Maalesef devlet ve devlet aklı ,
Kontrol edilen robotlar gibi kendi değerlerini ve çıkarlarını değil başkalarının değerlerini ve çıkarlarını savunan ve uygulayan ülke olarak hareket etmekteydi .
Tarihten gelen misyonu Yazboz tahtasına döndürülmüş başta eğitim  sağlık ve Ekonomi politikalarından uzaktı.
Bağımsız bir devlet olabilmesi için vazgeçilmez olan kendisi ile ilgili stratejiler hedefler ve büyük devlet  olma hedef ve proğramlarnı uygulamayı akıl edememişti.

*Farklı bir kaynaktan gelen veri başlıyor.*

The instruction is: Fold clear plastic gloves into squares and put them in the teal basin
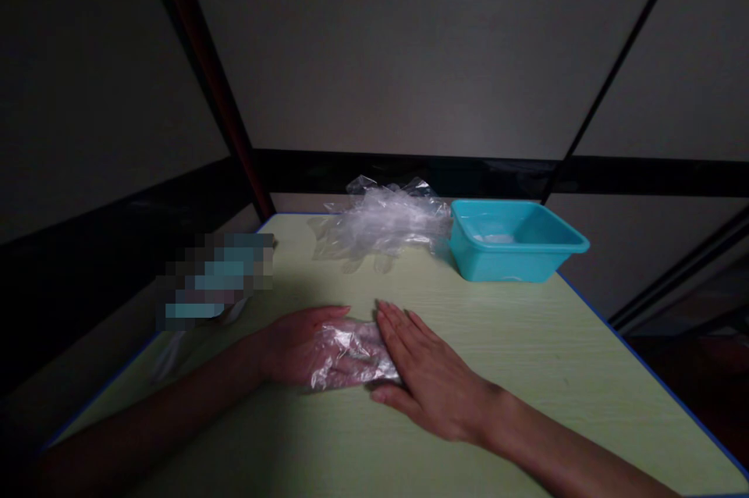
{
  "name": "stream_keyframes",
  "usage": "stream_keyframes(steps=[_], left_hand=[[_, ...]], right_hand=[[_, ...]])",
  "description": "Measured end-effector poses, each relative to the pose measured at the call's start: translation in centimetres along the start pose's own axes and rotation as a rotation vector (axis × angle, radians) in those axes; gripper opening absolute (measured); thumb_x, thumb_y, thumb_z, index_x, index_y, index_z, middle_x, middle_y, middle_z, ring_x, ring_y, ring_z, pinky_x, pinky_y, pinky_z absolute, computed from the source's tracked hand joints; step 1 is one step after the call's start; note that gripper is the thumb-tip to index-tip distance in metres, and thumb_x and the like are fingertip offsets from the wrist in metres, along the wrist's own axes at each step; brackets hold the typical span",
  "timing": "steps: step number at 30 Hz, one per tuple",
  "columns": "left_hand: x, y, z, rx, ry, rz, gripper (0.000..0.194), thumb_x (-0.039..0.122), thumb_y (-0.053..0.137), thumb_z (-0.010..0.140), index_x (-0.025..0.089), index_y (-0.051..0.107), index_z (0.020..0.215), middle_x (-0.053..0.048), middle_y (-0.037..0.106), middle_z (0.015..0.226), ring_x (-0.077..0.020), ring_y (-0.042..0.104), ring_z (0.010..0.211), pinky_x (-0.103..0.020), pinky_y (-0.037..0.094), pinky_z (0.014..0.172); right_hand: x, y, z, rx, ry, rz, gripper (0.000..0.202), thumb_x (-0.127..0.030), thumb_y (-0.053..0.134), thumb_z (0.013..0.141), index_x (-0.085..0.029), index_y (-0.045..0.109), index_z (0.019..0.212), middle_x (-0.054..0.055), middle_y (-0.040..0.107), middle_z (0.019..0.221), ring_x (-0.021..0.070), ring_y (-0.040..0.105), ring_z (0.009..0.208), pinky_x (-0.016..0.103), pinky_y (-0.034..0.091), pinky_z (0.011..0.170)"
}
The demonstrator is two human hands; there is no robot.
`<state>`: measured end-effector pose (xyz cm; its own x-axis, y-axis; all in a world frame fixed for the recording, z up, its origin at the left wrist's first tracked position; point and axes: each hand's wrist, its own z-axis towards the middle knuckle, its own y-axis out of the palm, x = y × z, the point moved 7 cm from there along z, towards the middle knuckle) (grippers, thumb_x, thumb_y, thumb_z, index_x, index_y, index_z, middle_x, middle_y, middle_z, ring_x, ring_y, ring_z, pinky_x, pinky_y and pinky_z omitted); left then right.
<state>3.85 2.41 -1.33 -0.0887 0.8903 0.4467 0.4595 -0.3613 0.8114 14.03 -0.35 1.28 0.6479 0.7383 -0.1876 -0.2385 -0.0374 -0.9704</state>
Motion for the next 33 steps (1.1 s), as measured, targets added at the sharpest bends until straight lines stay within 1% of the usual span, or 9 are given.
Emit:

ya da akıl ettiği halde bu stratejileri bu gücü bu önemliliği boş ve gereksiz işler iç çekişmelerle uğraşarak Enerjisini doğru olmayan yerlere harcamıştı.
Kendi değerlerinden Uzaklaşarak kendi özünü,önemini görmeyip ,bilmiyip,  kendi halkına ihanet etmişti.

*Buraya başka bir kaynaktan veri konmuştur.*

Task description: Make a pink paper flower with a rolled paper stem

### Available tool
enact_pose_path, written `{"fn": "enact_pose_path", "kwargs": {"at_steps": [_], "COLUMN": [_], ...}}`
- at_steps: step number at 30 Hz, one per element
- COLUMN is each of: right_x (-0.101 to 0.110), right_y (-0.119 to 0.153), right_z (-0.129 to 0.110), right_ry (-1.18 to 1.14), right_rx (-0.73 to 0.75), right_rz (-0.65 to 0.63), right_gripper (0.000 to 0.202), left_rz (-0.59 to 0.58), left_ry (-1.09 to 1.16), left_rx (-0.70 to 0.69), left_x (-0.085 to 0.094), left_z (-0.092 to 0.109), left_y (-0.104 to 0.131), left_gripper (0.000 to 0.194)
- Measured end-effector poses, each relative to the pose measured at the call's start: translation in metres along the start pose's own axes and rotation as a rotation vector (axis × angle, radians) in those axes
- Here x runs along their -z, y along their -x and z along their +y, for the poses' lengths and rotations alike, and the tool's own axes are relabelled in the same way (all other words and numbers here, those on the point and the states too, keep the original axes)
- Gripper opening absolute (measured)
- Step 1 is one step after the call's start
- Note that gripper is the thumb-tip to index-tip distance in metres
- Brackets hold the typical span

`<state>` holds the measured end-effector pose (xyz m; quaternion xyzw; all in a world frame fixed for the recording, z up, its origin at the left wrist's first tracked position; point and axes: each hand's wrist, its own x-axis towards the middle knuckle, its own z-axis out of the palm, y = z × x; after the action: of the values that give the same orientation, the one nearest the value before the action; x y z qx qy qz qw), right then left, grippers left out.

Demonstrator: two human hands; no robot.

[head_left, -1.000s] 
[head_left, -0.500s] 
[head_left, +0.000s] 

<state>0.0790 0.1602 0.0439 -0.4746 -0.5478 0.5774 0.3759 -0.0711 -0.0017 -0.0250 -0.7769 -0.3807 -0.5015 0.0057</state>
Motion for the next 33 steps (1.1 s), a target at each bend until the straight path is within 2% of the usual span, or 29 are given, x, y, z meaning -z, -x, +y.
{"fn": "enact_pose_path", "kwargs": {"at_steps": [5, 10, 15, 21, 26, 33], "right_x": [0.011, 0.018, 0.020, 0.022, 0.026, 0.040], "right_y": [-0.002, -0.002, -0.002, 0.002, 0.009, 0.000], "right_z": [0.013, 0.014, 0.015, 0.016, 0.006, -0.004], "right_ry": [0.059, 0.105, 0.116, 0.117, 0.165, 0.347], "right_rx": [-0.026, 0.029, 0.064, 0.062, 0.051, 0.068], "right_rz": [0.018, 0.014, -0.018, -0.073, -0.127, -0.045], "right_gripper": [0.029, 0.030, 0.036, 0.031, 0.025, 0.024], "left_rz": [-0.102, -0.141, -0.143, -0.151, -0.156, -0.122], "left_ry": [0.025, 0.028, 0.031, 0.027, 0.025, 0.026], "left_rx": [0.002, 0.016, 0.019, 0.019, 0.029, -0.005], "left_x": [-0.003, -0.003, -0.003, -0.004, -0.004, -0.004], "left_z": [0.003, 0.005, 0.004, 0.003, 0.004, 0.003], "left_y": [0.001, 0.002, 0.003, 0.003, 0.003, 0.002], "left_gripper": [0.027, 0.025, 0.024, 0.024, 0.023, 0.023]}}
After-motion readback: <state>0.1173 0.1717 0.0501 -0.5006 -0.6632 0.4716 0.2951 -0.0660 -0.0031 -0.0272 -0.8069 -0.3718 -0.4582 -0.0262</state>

Şimdilerde Değişen dünya şartları ile birlikte kendi stratejik ve jeopolitik öneminin farkına varmış dünya devletleri içerisinde çok önemli bir  temsilcisi konumunda Olduğunu fark etmiş .
Bu fark edilmenin neticesinde ,bütün kıta devletleri ile siyasi ticari ve stratejik ilişki kurabilen strateji geliştirebilen ve bunuda çok ustaca yapabilen bir ülke konumuna gelmiştir. Bu yeni devlet politikası bir çok ülkenin Türkiye’yi yeniden analiz etmesine Ve dikkatleri yeniden üzerine çekmesine sebebiyet Vermiştir.
Onun için Türkiye’ ülkeler arası ilişkilerde yaptığı her hamle söylediği her söz Takip edilmeye  Analiz edilmeye ve teknolojik hamleleri de dahil her türlü faaliyetleri gözlemlenen ,bir çok gözün  üzerinde olduğu bir ülke konumuna gelmiştir.
Türkiye eskisi gibi Afrika’dan orta Asya’ya ve Güney ve kuzey Amerika ülkelerinden Uzakdoğu’dan kopuk 
Orta Doğu’ya düşman, başka ülkelerin etkisi ile hareket eden ülke konumundan çıkışmıştır.
Tek başına hareket etme kabiliyeti kazanan,kararlarını kendi sıtratejiyileri üzerine geliştiren hertürlü politik hamleleri Buna göre yapan bir ülke olma yolunda başka bir kulvarada Kendi iradesiyle yürümeye başlamıştır.
Bu yürüyüş ciddi manada bazılarını çok rahatsız etmektedir.
Henüz işin başındayız ama bu strateji devam ettirildiği müddetce Tarihi misyonuna uygun dünya devletler ailesi içerisinde güzel bir yere konumlanacaktır,ülkemiz inşAllah.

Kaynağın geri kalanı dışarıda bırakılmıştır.